→ **Problem**
Your output is one number, the count of lines in the listing below that hold the word "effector".

→ **The data**

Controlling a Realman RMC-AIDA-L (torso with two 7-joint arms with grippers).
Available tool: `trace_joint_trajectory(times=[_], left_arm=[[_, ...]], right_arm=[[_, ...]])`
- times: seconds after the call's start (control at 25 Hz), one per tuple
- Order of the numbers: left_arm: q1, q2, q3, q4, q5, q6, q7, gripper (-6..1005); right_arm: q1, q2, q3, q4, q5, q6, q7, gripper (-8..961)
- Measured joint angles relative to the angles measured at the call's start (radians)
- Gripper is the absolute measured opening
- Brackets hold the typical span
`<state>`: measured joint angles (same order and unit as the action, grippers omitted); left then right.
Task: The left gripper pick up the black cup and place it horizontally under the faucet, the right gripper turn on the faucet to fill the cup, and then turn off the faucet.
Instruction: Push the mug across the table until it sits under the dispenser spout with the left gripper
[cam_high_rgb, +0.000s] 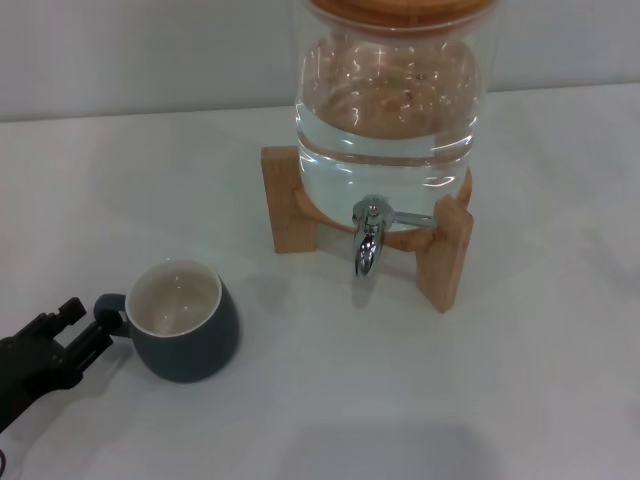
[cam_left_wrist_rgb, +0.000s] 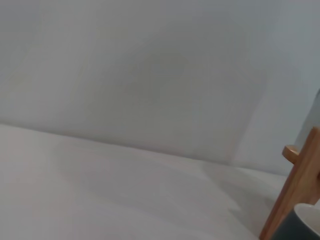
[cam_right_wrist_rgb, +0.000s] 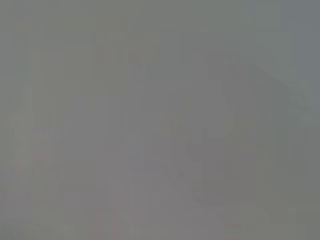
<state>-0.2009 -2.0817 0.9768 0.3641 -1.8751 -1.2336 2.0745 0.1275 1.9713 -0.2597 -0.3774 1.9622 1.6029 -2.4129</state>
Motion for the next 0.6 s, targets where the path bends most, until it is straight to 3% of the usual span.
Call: trace_joint_trajectory(times=[0.6], left_arm=[[-0.034,0.008,0.002,0.008,0.049,0.032,-0.032,521]], right_arm=[[0.001,0.018,0.001,0.000,0.000,-0.010,-0.009,816]])
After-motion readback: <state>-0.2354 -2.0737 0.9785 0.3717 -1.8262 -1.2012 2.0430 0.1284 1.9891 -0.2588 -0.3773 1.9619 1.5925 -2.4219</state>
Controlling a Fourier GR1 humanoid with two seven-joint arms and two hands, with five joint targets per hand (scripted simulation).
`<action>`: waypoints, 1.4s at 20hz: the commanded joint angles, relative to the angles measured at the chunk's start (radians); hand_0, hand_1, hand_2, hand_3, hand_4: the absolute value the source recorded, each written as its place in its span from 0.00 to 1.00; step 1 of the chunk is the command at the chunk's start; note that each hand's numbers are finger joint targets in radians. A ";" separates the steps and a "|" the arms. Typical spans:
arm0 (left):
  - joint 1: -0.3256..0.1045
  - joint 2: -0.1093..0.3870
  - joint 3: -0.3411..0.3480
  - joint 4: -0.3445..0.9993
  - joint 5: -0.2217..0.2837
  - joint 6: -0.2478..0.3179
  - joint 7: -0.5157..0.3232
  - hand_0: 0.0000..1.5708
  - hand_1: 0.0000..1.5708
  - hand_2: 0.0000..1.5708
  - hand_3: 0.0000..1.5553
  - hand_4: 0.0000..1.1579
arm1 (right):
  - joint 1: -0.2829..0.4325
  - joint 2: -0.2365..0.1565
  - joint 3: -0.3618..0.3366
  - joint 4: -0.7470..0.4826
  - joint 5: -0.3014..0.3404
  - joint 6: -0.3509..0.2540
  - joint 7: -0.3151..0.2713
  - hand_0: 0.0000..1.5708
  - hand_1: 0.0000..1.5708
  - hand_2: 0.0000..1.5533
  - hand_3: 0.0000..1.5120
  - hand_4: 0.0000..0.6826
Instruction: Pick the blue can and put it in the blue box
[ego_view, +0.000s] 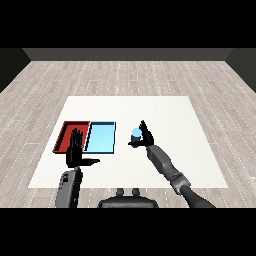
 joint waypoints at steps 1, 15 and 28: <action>0.014 -0.010 0.004 0.027 -0.009 0.003 -0.048 0.00 0.00 0.00 0.00 0.00 | -0.018 0.000 0.053 0.042 -0.072 0.014 -0.023 0.00 0.00 0.00 0.00 0.00; -0.038 0.031 0.041 0.058 0.017 -0.025 -0.030 0.00 0.00 0.00 0.00 0.00 | -0.105 0.000 0.158 0.120 -0.104 -0.177 0.035 1.00 1.00 0.96 0.96 0.99; 0.004 -0.021 -0.060 -0.004 -0.058 0.017 0.025 0.00 0.00 0.00 0.00 0.00 | -0.082 -0.002 0.119 -0.014 -0.009 -0.218 0.017 0.95 0.95 0.93 0.93 0.96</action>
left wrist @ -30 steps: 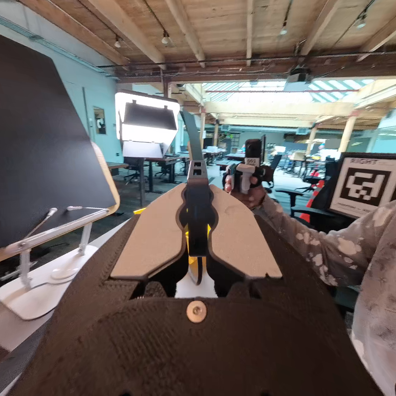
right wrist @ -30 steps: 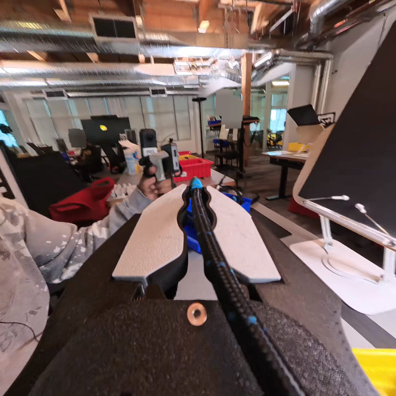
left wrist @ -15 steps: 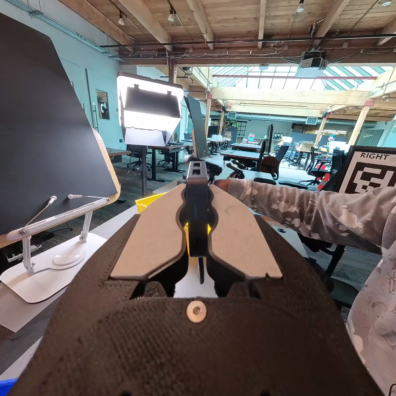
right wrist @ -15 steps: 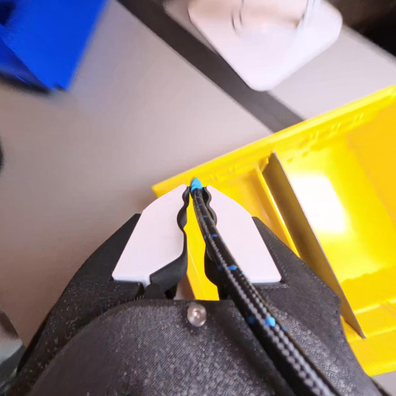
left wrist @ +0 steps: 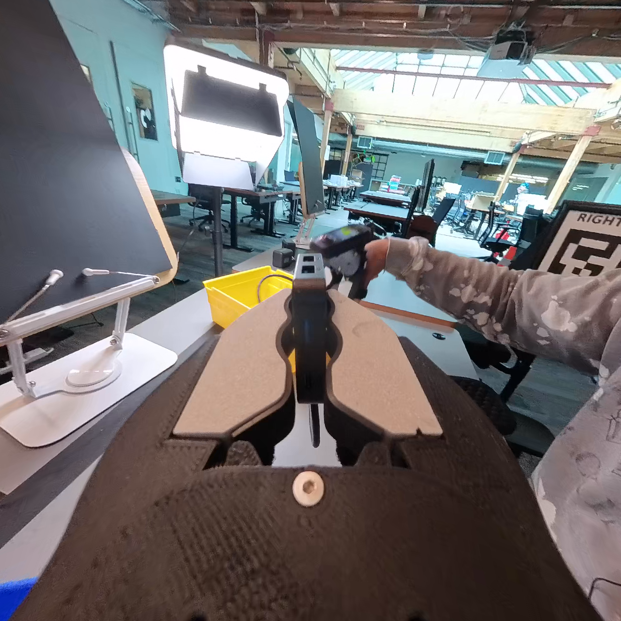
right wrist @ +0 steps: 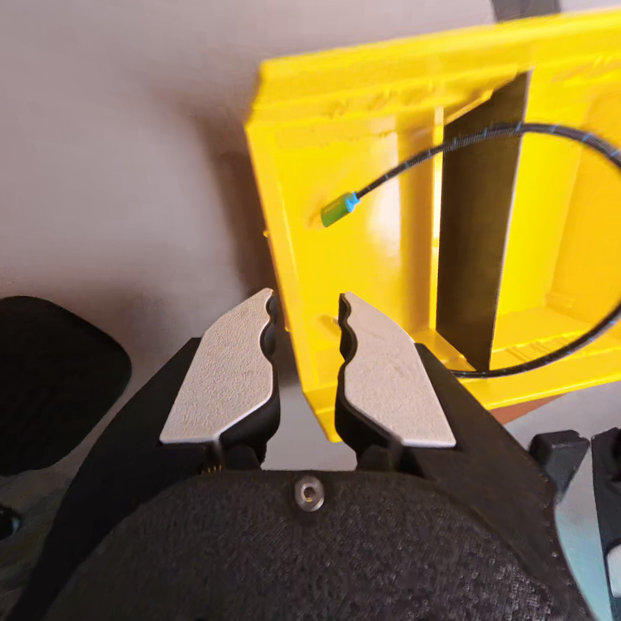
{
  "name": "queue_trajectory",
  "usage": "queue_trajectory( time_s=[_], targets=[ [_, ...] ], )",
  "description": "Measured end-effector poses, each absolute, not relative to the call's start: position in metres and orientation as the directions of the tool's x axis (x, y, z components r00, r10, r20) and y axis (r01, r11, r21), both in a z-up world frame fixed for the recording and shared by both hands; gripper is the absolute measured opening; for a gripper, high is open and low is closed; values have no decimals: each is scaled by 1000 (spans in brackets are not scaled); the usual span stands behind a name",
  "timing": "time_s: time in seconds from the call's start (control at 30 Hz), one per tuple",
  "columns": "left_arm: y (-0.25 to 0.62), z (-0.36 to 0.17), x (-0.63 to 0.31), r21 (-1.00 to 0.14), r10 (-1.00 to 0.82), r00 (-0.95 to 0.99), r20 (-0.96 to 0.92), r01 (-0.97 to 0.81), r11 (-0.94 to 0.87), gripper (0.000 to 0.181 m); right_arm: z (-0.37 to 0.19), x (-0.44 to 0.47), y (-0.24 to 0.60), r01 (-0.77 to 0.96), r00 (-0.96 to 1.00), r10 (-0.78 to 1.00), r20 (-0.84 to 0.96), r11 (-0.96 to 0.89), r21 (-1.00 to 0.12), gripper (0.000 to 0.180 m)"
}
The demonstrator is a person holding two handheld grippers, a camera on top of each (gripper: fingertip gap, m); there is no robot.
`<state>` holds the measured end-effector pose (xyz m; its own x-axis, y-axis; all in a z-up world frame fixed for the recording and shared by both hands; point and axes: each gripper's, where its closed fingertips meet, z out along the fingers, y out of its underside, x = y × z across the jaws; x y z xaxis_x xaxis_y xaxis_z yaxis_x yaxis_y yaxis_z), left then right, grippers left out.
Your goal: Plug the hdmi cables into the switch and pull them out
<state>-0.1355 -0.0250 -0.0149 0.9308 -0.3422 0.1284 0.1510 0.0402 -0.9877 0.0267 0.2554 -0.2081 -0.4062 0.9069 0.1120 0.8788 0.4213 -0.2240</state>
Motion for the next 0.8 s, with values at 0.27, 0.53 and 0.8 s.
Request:
queue_trajectory(
  time_s=[0.27, 0.53, 0.8],
  targets=[
    [11, -59, -82, -991, -477, 877, 50, -14, -131, 14, -85, -20, 100, 423, -664, 735, 136, 519, -743, 31],
    [32, -92, -28, -958, -572, 818, -68, -213, -191, 14, -88, -33, 20, 324, -821, 556, 130, 641, -696, 17],
    [25, -56, -82, -994, -368, 930, -29, -65, -88, 43, -31, -41, 74, 325, -730, 628, 269, 666, -671, 13]
  ],
)
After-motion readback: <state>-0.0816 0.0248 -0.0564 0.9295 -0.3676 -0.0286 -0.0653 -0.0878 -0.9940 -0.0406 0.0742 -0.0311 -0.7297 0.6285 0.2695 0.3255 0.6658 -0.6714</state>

→ **Answer below**
2